Task to carry out: An exact reprint of the whole listing is what the answer must contain.

Data shown:
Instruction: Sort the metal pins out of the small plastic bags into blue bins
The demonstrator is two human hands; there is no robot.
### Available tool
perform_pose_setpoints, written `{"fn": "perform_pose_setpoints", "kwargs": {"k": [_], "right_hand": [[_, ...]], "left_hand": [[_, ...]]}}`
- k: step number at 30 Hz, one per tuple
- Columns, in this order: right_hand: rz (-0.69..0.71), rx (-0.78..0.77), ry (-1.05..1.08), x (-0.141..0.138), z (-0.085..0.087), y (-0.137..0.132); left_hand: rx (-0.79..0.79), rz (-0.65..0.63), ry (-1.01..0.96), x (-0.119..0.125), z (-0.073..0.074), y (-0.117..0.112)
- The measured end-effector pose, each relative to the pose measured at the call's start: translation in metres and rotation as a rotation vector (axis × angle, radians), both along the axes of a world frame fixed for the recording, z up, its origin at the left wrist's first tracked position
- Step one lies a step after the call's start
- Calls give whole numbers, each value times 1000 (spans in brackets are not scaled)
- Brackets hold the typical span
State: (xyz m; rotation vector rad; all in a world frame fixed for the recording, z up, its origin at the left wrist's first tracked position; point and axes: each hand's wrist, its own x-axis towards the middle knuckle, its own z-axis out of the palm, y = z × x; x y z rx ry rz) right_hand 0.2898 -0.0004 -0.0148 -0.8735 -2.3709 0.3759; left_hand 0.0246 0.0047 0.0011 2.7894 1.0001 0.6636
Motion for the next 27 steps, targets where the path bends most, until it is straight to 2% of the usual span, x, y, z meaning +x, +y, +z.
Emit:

Output for this exercise:
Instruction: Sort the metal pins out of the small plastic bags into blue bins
The demonstrator is two human hands; there is no robot.
### Available tool
perform_pose_setpoints, written `{"fn": "perform_pose_setpoints", "kwargs": {"k": [_], "right_hand": [[_, ...]], "left_hand": [[_, ...]]}}`
- k: step number at 30 Hz, one per tuple
- Columns, in this order: right_hand: rz (-0.69..0.71), rx (-0.78..0.77), ry (-1.05..1.08), x (-0.141..0.138), z (-0.085..0.087), y (-0.137..0.132); left_hand: rx (-0.79..0.79), rz (-0.65..0.63), ry (-1.01..0.96), x (-0.119..0.125), z (-0.073..0.074), y (-0.117..0.112)
- The measured end-effector pose, each relative to the pose measured at the call's start: translation in metres and rotation as a rotation vector (axis × angle, radians), both along the axes of a world frame fixed for the recording, z up, its origin at the left wrist's first tracked position
- Step one lies a step after the call's start
- Calls give whole numbers, each value times 1000 (spans in brackets are not scaled)
- Brackets hold the typical span
State: (xyz m; rotation vector rad; all in a world frame fixed for the recording, z up, its origin at the left wrist's first tracked position; point and axes: each hand's wrist, its own x-axis towards the middle knuckle, its own z-axis out of the palm, y = z × x; x y z rx ry rz) right_hand 0.2898 -0.0004 -0.0148 -0.8735 -2.3709 0.3759; left_hand 0.0246 0.0047 0.0011 2.7894 1.0001 0.6636
Motion for the next 27 steps, targets where the path bends most, until it is straight to 2% of the usual span, x, y, z meaning +x, +y, +z.
Emit:

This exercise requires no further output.